Once you find the line containing "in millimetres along" in the data below, copy it and each following line exactly, up to and including the line containing "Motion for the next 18", and nothing else.

↓↓↓

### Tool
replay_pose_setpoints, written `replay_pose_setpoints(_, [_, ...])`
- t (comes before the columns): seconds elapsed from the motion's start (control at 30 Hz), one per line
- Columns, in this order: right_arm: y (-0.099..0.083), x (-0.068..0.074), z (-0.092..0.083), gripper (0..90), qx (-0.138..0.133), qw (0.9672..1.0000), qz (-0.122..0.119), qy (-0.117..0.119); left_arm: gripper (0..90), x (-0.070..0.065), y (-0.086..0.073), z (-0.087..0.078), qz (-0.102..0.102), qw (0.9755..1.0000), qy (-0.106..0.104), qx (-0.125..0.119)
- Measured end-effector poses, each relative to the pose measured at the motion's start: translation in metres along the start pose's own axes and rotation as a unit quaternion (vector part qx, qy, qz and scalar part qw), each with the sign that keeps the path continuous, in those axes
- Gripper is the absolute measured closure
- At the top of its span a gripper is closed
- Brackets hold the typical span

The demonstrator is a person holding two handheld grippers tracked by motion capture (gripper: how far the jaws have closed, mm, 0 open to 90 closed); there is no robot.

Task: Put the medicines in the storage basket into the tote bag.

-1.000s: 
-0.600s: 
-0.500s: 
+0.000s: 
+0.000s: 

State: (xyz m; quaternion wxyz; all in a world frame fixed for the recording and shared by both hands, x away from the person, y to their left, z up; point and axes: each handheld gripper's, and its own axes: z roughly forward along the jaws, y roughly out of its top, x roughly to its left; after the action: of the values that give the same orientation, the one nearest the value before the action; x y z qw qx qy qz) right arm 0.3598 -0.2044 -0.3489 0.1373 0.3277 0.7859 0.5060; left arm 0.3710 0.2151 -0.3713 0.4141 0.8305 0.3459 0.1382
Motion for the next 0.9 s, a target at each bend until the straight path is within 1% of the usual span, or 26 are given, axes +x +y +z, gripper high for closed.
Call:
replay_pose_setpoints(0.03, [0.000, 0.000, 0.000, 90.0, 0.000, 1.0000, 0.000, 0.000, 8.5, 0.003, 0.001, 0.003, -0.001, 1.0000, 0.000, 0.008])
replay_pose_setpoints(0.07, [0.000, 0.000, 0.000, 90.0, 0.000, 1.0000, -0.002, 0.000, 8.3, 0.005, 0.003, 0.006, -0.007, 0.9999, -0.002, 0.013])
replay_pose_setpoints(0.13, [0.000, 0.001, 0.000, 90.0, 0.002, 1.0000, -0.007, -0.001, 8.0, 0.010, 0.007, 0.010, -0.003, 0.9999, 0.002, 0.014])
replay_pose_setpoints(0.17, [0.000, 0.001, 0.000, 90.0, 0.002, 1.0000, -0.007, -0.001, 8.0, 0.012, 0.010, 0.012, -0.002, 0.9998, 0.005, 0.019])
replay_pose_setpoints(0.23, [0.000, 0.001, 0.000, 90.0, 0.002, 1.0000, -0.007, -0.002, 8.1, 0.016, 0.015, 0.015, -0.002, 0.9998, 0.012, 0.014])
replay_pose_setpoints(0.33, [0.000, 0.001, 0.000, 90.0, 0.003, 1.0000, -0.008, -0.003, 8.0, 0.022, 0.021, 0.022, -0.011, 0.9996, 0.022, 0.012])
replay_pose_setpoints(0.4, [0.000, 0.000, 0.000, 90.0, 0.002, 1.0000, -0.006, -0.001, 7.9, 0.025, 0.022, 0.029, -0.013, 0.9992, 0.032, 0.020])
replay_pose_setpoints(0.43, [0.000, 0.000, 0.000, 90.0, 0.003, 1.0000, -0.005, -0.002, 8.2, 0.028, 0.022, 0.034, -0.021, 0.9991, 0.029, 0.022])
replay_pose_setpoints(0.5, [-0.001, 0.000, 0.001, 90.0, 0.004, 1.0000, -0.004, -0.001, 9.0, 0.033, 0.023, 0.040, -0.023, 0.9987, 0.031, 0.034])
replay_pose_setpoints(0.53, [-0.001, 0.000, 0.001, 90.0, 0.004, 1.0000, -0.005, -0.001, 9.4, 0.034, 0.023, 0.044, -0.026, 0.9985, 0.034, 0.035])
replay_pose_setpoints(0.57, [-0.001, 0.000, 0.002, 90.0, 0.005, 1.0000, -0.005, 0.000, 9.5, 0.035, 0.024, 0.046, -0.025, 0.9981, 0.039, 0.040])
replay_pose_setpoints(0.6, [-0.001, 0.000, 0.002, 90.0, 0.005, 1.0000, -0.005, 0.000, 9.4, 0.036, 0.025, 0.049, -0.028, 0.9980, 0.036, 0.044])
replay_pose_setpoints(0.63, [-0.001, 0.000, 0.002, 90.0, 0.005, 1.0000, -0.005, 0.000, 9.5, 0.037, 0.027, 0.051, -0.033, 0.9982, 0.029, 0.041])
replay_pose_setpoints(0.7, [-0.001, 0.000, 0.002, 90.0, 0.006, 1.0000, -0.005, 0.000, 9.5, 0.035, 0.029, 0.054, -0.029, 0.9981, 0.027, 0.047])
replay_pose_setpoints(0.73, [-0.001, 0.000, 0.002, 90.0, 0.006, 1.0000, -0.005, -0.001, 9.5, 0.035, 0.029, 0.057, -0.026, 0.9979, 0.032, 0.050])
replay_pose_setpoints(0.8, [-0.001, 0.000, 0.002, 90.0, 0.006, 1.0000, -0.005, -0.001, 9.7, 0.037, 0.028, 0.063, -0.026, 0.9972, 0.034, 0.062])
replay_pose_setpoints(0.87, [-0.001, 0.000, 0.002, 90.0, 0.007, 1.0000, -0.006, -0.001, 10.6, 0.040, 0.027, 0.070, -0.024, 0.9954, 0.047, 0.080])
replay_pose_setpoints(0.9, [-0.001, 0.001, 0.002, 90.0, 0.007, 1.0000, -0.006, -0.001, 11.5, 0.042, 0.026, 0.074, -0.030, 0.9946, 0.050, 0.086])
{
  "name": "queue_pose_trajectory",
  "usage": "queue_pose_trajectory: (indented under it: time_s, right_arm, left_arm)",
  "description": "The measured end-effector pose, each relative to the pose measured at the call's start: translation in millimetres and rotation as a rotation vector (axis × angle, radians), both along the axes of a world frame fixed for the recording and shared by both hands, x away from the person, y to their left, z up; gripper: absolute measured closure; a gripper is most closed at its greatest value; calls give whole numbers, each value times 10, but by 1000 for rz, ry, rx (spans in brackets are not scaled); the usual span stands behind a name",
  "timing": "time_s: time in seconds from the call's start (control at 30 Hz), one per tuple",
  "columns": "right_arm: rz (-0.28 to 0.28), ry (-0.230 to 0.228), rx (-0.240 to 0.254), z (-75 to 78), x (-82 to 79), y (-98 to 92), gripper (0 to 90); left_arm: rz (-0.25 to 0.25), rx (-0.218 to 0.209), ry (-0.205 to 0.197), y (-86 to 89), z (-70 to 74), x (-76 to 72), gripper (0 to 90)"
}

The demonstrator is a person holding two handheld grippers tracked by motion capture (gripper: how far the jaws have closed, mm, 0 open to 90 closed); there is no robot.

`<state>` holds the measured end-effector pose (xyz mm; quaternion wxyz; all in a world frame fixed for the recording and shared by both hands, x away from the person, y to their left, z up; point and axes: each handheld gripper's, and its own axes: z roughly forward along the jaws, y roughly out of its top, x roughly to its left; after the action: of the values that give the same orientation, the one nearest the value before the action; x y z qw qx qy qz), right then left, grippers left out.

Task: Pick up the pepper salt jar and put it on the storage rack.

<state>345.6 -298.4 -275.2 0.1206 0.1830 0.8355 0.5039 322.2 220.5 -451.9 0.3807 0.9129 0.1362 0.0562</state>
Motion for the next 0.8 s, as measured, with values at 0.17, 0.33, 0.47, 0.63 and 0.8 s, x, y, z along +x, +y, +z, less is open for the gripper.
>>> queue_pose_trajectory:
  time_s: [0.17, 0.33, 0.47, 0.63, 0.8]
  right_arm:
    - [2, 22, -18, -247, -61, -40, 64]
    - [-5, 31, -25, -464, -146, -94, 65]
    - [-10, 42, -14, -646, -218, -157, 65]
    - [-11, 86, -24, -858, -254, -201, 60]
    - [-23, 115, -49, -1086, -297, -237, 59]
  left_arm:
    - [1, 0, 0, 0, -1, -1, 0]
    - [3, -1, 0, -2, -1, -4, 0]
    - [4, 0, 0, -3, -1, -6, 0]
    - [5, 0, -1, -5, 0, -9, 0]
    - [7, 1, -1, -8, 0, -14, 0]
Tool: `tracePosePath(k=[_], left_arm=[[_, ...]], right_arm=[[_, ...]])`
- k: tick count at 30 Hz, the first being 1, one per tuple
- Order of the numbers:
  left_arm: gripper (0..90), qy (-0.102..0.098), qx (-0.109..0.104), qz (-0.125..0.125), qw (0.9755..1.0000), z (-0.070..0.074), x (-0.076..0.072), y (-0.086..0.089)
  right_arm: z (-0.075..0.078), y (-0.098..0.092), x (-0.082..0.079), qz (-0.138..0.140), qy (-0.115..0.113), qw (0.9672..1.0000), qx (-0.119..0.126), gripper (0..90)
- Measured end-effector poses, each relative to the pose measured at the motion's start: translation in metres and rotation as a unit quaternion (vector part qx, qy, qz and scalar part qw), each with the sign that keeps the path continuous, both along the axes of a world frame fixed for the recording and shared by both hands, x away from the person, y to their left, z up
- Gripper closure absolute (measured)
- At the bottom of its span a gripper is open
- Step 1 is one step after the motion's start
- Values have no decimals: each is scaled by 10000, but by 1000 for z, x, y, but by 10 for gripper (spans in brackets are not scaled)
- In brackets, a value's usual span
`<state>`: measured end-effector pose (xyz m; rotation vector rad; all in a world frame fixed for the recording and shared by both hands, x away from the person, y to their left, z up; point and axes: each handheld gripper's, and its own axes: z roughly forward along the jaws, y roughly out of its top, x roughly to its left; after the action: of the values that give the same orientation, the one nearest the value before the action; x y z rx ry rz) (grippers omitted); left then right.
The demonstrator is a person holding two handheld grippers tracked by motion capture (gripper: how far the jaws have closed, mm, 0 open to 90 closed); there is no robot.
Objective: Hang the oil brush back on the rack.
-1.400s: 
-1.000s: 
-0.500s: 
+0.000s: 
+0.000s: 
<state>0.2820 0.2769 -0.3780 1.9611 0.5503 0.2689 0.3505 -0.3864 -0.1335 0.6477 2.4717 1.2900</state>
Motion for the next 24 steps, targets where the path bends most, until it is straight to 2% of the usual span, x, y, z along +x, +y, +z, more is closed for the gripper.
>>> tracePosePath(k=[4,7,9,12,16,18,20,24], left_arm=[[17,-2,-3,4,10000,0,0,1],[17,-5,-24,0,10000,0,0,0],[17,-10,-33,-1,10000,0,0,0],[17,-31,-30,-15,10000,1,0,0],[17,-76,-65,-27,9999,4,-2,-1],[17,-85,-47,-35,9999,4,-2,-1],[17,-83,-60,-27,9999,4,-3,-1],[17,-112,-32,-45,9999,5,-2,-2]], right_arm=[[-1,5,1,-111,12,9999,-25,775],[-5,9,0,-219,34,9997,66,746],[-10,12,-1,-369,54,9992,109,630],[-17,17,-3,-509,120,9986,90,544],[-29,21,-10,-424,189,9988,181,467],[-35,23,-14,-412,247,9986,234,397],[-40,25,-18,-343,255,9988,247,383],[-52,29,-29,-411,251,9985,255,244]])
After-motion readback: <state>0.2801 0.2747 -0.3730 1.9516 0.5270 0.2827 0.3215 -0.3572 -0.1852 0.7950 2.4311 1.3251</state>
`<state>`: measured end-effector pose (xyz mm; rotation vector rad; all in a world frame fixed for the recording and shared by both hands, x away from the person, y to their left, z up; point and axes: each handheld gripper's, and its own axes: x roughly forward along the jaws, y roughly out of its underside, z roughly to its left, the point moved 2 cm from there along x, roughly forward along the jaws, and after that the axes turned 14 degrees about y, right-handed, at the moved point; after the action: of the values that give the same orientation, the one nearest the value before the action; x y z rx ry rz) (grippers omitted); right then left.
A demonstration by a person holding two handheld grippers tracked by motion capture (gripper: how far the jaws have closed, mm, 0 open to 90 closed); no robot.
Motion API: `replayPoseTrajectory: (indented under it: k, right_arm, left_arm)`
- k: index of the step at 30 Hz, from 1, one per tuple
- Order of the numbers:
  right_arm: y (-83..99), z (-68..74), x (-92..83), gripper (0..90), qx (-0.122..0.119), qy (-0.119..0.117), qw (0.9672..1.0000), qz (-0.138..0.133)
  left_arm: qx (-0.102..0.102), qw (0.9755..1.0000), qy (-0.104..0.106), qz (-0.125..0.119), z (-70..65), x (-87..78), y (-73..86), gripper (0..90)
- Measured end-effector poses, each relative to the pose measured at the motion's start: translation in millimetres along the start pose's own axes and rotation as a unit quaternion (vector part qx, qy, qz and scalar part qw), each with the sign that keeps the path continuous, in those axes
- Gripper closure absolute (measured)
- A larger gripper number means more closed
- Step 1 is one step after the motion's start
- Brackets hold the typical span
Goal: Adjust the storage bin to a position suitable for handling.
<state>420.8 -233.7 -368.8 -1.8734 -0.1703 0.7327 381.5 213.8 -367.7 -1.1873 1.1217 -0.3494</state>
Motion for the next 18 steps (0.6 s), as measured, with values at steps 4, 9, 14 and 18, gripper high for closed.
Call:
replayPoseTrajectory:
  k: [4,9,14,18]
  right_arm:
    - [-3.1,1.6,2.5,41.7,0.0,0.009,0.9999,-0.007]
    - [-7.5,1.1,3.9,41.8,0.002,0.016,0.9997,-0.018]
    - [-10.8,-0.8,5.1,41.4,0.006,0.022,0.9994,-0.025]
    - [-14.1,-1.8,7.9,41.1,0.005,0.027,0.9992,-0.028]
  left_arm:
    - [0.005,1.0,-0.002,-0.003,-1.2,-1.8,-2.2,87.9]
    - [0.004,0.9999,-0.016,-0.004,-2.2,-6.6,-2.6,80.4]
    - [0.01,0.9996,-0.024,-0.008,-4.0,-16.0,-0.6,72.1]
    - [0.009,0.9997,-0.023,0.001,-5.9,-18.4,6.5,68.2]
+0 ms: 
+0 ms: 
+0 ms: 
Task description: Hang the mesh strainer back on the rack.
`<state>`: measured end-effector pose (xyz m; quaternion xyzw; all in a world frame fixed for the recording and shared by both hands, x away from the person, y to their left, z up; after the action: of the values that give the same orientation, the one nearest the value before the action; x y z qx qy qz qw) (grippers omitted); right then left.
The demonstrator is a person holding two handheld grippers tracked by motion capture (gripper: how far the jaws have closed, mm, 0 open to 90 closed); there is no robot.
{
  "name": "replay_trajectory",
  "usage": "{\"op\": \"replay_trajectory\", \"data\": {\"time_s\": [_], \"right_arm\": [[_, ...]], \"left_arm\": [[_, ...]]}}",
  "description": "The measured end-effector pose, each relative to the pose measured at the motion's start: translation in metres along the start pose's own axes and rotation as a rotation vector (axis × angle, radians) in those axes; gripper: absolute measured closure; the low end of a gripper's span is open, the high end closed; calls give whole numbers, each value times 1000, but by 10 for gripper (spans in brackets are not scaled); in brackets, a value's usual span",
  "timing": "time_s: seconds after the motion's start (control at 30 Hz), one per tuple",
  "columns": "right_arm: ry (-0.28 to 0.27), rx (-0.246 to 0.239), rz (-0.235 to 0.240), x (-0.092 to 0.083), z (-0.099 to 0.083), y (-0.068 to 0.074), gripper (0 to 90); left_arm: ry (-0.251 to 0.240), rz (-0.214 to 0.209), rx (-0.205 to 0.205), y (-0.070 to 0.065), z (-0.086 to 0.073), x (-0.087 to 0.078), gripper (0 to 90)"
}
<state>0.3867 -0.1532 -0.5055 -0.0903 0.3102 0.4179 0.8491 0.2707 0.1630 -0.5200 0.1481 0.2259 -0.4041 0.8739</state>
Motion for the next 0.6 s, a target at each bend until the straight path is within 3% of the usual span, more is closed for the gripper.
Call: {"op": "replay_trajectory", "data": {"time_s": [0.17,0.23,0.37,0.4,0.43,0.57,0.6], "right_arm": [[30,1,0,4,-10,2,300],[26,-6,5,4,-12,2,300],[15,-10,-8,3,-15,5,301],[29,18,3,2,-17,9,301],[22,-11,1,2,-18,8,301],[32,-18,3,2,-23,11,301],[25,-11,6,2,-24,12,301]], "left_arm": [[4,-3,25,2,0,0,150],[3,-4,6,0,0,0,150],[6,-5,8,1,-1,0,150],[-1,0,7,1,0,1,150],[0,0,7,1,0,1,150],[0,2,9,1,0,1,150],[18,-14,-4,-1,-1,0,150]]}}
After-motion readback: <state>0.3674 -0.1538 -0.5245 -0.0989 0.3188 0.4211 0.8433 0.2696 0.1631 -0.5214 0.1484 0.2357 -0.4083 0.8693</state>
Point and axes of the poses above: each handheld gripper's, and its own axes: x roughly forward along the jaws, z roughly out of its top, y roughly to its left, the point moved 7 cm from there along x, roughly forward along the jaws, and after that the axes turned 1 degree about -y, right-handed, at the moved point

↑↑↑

RESPONSE FOR THIS EXERCISE:
- Measured end-effector poses, each relative to the pose measured at the motion's start: translation in millimetres along the start pose's own axes and rotation as a unit quaternion (vector part qx, qy, qz and scalar part qw), each with the sign that keeps the path continuous, in those axes
- Gripper closure absolute (measured)
- A larger gripper number means more closed
- Step 1 is one step after the motion's start
- Brackets hold the typical span
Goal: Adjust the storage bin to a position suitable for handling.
<state>420.8 -233.7 -368.8 -1.8734 -0.1703 0.7327 381.5 213.8 -367.7 -1.1873 1.1217 -0.3494</state>
Motion for the next 18 steps (0.6 s), as measured, with values at steps 4, 9, 14 and 18, gripper high for closed.

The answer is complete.